Listagem 2. Incluindo ambientes de banco de dados adicionais.

  environments {
   development {
     dataSource {
       dbCreate = "create-drop"
       url = "jdbc:hsqldb:mem:devDB"
     }
   }
    test {
     dataSource {
       dbCreate = "update"
       url = "jdbc:hsqldb:mem:testDb"
     }
   }
    production {
     dataSource {
       dbCreate = "update"
       url = "jdbc:hsqldb:file:prodDb;shutdown=true"
     }
   }
    opcional {
     dataSource {
       dbCreate = "update"
       url = "jdbc:hsqldb:file:prodDb;shutdown=true"
     }
   }
 } 

Em cada ambiente há por default duas chaves de configuração: url e dbCreate. A primeira é a URL de conexão com o SGBD, enquanto a segunda especifica qual o comportamento a ser adotado na base de dados com relação à criação/edição do esquema de dados. Os valores possíveis para esta chave encontram-se listados na Tabela 1.

Valor

Descrição

create-drop

Exclui e em seguida recria a estrutura da base de dados quando o Grails é iniciado.

create

Cria toda a estrutura da base de dados caso a mesma não exista, mas não a modifica em caso contrário.

Atenção: há possibilidade de exclusão de registros nesta configuração.

update

Cria a base de dados caso a mesma não exista. Caso contrário, apenas a modifica se alterações forem realizadas na aplicação. Não exclui registros.

Tabela 1. Valores possíveis para a propriedade dbCreate.

[nota]Se você estiver trabalhando com uma base de dados legada que não possa ter sua estrutura alterada, exclua a propriedade dbCreate do ambiente em questão. [/nota]
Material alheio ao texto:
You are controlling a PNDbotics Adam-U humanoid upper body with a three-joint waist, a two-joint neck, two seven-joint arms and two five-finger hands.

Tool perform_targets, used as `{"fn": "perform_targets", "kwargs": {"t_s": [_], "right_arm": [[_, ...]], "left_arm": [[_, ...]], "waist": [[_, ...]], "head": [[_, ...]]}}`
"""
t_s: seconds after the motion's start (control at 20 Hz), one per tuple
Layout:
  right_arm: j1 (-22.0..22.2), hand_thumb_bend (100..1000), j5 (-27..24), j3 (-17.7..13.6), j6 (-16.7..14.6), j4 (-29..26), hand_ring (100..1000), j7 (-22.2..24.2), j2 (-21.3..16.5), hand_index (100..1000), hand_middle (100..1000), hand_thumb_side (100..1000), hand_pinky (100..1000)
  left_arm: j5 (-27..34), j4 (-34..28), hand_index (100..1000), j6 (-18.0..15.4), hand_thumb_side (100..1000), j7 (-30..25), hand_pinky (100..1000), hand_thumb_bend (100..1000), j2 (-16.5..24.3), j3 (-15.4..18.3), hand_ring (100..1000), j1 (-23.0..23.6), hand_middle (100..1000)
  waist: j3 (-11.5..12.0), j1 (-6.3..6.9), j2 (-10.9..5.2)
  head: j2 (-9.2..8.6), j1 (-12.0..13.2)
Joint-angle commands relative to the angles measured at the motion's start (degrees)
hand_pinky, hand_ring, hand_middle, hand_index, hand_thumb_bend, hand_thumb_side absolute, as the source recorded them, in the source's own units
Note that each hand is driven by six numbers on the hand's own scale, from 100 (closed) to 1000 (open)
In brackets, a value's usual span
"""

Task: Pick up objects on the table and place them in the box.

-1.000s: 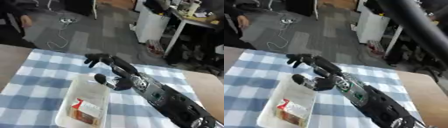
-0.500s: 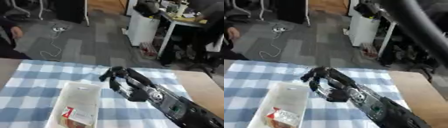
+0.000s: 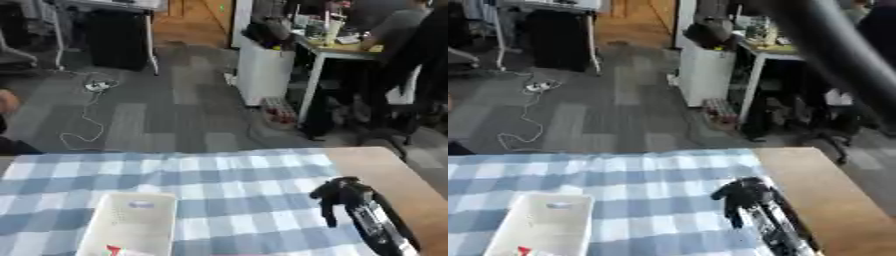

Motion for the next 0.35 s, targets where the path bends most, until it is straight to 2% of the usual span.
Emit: {"fn": "perform_targets", "kwargs": {"t_s": [0.05, 0.2, 0.35], "right_arm": [[1.7, 111, 1.5, -1.7, -3.5, -1.1, 257, -8.3, 4.5, 635, 348, 1000, 188], [2.2, 124, 5.1, -4.2, -4.8, -1.1, 249, -13.8, 9.1, 627, 344, 1000, 184], [0.8, 133, 8.2, -6.8, -5.3, -1.1, 247, -18.8, 13.2, 628, 350, 1000, 188]], "left_arm": [[-1.9, -0.8, 757, -0.6, 912, -0.3, 396, 116, 1.4, -0.5, 457, 1.1, 638], [-1.6, -0.8, 757, -1.8, 913, -1.9, 394, 111, 1.9, -1.8, 457, 2.7, 639], [-0.9, -0.8, 757, -1.3, 910, -2.2, 398, 112, 3.0, -0.7, 460, 1.8, 639]], "waist": [[-0.9, 0.46, -0.36], [-3.1, 0.97, -0.67], [-3.9, 1.15, -1.07]], "head": [[-0.62, 1.2], [1.49, 2.3], [2.56, 2.2]]}}
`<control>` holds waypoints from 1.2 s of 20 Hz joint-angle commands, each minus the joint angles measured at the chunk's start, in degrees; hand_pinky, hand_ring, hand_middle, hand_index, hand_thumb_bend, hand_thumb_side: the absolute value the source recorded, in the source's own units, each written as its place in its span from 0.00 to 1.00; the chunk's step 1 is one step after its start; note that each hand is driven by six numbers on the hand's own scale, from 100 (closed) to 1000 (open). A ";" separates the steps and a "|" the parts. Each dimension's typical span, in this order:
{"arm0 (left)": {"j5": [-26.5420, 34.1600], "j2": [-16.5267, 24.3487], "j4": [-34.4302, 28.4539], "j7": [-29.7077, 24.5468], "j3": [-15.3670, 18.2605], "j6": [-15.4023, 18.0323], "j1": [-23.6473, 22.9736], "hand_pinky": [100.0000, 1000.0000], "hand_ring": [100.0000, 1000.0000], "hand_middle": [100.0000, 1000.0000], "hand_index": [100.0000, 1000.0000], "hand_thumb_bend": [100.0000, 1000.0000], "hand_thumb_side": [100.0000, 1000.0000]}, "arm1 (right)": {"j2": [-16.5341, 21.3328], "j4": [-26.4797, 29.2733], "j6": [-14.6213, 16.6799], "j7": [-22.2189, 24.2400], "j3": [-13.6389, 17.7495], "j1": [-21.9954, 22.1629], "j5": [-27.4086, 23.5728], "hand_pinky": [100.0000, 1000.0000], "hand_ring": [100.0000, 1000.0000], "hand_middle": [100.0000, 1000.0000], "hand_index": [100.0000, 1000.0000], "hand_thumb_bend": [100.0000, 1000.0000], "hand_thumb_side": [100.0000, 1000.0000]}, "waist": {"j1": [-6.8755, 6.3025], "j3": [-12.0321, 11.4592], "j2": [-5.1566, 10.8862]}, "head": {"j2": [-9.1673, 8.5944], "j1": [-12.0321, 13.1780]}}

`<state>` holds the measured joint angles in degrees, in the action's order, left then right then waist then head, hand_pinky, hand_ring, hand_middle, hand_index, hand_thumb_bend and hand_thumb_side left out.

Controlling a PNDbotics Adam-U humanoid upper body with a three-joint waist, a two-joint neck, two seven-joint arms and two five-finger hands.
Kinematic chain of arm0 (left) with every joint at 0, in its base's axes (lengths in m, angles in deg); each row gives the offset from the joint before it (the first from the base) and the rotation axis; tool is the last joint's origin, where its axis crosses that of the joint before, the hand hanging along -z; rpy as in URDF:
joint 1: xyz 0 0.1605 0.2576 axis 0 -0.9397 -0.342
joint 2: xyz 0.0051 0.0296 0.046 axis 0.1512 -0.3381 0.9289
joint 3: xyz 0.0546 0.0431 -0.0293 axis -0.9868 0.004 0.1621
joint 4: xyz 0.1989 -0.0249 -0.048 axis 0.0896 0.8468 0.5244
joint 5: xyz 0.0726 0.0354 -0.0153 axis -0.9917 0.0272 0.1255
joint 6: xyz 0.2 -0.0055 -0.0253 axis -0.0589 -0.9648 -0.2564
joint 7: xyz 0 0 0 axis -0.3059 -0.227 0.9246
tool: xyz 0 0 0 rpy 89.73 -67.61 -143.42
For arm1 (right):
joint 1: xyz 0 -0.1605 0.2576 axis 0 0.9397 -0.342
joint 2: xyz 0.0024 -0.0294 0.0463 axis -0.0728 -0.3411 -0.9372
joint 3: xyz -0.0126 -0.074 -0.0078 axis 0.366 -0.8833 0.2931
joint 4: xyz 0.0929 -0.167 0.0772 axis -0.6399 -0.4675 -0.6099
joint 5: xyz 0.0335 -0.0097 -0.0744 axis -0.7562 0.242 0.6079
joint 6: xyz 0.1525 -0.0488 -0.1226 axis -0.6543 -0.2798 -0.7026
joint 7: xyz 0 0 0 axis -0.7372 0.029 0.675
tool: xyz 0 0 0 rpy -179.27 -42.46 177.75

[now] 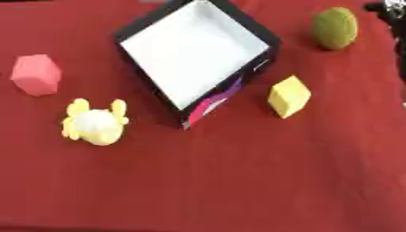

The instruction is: Pick up objects on the table and place them in the box.

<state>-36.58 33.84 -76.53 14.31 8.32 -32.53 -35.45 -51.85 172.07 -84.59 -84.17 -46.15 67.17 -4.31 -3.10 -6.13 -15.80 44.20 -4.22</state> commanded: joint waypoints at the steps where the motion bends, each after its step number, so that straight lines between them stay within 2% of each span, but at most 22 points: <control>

[subtitulo]Bloco dataSource [/subtitulo]

Neste bloco encontram-se as configurações básicas de acesso ao banco de dados que são compartilhadas por todos os ambientes de execução. Suas chaves de configuração estão descritas na Tabela 2.

Chave de configuração

Descrição

pooled

Indica se um pool de conexões deve ser usado (default true).

driverClassName

Nome da classe do seu driver JDBC.

username

Nome do usuário utilizado para estabelecer uma conexão JDBC.

password

Senha do usuário utilizada para estabelecer uma conexão JDBC.

url

URL de conexão com a base de dados.

dbCreate

A mesma propriedade dbCreate descrita no bloco Environments.